4.5.3 Prima-facie-Relevanz
Nach der ständigen Rechtsprechung der Beschwerdekammern ist ein entscheidendes Kriterium für die Zulassung von verspätet eingereichten Dokumenten deren Prima-facie-Relevanz, s. z. B. T 1002/92, ABl. 1995, 605; T 212/91, T 931/06, T 1883/12 und T 1511/14; zum Beschwerdeverfahren s. Kapitel V.A.4.4.6. und insbesondere Kapitel V.A.4.1.2, V.A.4.4.6, V.A.4.5.7, V.A.4.5.8. und V.A.4.5.11.
Die Prima-facie-Relevanz wird anhand augenscheinlicher Fakten geprüft, d. h. ohne großen Ermittlungsaufwand; bei der Berücksichtigung und Zulassung verspätet vorgebrachter Tatsachen und Beweismittel ist der Verfahrensökonomie Rechnung zu tragen (T 1883/12).
In T 1348/16 befand die Kammer, dass die Einspruchsabteilung mit der Zulassung eines Dokuments, das ihrer Auffassung nach prima facie relevant war und potenziell der Aufrechterhaltung des Streitpatents entgegenstand, ihre Entscheidung auf die richtigen Grundsätze gestützt hatte und es keinen Grund gab, daran zu zweifeln, dass sie ihr Ermessen in vertretbarer Weise ausgeübt hatte. Dies wurde nicht dadurch widerlegt, dass sie später anhand einer detaillierten Analyse zu dem Schluss gelangte, dass das Dokument nicht neuheitsschädlich war und ein anderes Dokument den relevantesten Stand der Technik darstellte. Eine solche eingehende Analyse sei nicht Teil der Prima-facie-Bewertung der Relevanz eines Dokuments.
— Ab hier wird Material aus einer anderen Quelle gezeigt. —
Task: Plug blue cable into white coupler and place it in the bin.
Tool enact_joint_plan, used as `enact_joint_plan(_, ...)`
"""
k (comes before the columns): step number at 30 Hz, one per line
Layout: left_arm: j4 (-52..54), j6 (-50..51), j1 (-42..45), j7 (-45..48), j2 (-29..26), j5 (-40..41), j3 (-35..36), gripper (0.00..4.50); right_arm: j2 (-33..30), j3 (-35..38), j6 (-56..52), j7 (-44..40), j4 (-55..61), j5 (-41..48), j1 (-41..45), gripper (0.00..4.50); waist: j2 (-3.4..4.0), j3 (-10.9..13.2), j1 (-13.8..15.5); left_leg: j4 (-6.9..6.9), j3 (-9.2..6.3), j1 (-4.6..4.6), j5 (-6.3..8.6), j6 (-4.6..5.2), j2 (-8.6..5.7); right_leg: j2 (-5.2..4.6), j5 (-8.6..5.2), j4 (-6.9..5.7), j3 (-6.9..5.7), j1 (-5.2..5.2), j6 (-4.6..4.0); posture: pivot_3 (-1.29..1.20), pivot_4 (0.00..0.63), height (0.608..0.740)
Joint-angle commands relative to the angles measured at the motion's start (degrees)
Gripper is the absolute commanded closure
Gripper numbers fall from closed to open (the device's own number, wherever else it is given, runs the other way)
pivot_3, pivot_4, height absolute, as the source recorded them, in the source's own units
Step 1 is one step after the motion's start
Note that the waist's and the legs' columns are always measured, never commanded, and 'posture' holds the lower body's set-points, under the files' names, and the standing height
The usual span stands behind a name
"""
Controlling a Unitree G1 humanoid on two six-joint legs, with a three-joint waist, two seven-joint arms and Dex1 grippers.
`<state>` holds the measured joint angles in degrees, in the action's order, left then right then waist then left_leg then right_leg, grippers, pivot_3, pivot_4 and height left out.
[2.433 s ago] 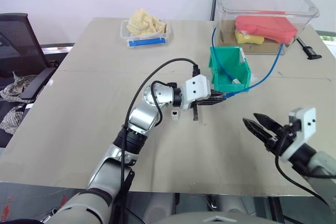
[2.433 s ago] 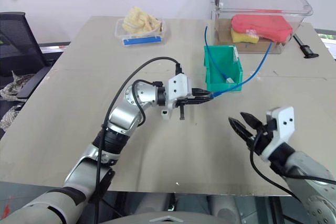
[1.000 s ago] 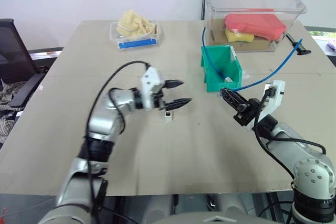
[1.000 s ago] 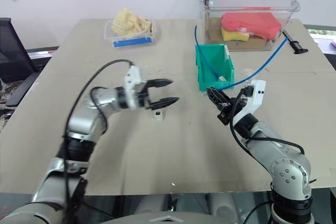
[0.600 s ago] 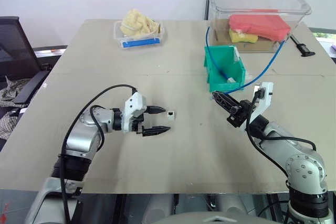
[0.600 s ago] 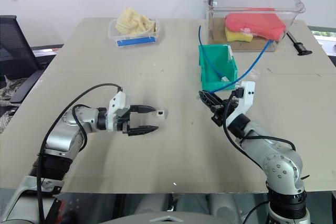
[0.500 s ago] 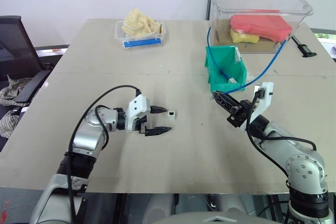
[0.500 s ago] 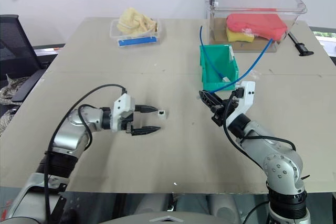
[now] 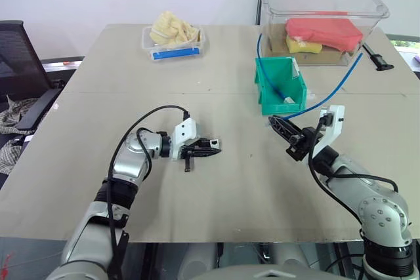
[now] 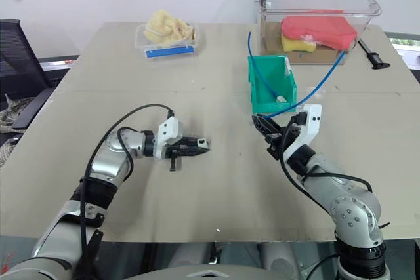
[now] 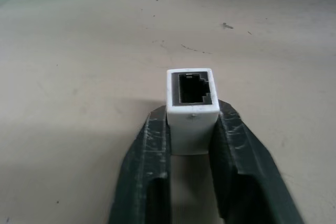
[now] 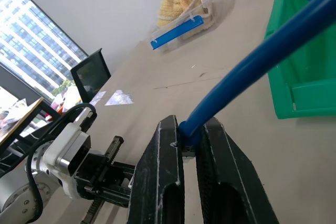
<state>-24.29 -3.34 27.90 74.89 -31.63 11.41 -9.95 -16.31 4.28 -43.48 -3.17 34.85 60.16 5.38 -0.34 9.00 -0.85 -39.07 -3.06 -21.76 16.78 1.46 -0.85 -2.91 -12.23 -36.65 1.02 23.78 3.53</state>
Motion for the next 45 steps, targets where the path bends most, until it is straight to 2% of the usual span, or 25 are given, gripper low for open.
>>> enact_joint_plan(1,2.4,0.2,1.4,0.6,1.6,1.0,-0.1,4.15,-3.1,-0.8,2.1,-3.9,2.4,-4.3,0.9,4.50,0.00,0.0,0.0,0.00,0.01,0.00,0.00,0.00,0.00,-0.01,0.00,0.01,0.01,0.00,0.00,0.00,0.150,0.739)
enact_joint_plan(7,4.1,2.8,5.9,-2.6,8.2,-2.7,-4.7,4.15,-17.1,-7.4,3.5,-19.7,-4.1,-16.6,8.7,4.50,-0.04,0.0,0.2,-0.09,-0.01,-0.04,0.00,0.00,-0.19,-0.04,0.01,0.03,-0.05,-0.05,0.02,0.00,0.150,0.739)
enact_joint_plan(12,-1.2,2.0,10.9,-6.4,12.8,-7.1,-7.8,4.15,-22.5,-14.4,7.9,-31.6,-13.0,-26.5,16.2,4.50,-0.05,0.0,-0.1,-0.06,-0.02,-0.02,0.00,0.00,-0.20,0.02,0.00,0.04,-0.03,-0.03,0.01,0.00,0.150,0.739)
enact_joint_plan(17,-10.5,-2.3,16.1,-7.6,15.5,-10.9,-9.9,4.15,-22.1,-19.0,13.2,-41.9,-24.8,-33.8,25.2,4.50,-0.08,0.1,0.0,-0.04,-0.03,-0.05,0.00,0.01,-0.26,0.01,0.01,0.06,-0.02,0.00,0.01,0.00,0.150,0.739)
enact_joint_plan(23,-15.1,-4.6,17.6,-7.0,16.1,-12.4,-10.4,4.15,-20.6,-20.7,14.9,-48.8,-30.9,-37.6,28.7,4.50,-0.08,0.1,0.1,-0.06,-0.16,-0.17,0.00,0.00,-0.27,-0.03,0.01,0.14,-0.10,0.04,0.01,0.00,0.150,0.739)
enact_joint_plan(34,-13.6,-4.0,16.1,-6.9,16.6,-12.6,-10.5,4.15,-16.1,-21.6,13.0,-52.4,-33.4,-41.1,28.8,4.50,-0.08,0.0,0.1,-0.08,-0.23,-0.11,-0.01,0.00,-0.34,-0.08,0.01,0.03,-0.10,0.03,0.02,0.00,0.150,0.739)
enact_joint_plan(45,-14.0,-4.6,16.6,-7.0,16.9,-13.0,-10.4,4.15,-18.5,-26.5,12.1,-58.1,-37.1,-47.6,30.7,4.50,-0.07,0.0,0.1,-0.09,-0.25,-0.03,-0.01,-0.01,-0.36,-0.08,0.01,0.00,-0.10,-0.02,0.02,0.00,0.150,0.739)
In T 1525/17 wies die Kammer darauf hin, dass es in sich widersprüchlich ist, verspätet eingereichte Dokumente einerseits bei einer eingehenden Prüfung der Patentierbarkeitsvoraussetzungen zugrunde zu legen, damit also in der Sache zu berücksichtigen, und andererseits zu erklären, diese würden nicht zum Verfahren zugelassen, wie die Einspruchsabteilung dies vorliegend getan hatte: Die eingehende Sachprüfung der erfinderischen Tätigkeit berücksichtigte die Dokumente E5 und E6 unter allen Gesichtspunkten. Sie wurde weder explizit als bloße Prima-facie-Prüfung der Relevanz der Dokumente bezeichnet, noch konnte sie implizit als Vorfrage der Abhandlung zur Nichtzulassung der Dokumente angesehen werden. Die Nichtzulassung war daher ermessensfehlerhaft. S. auch T 1185/15 (erforderliche gründliche Analyse im Widerspruch zu der Feststellung, dass das Dokument nicht prima facie relevant ist) und T 346/16.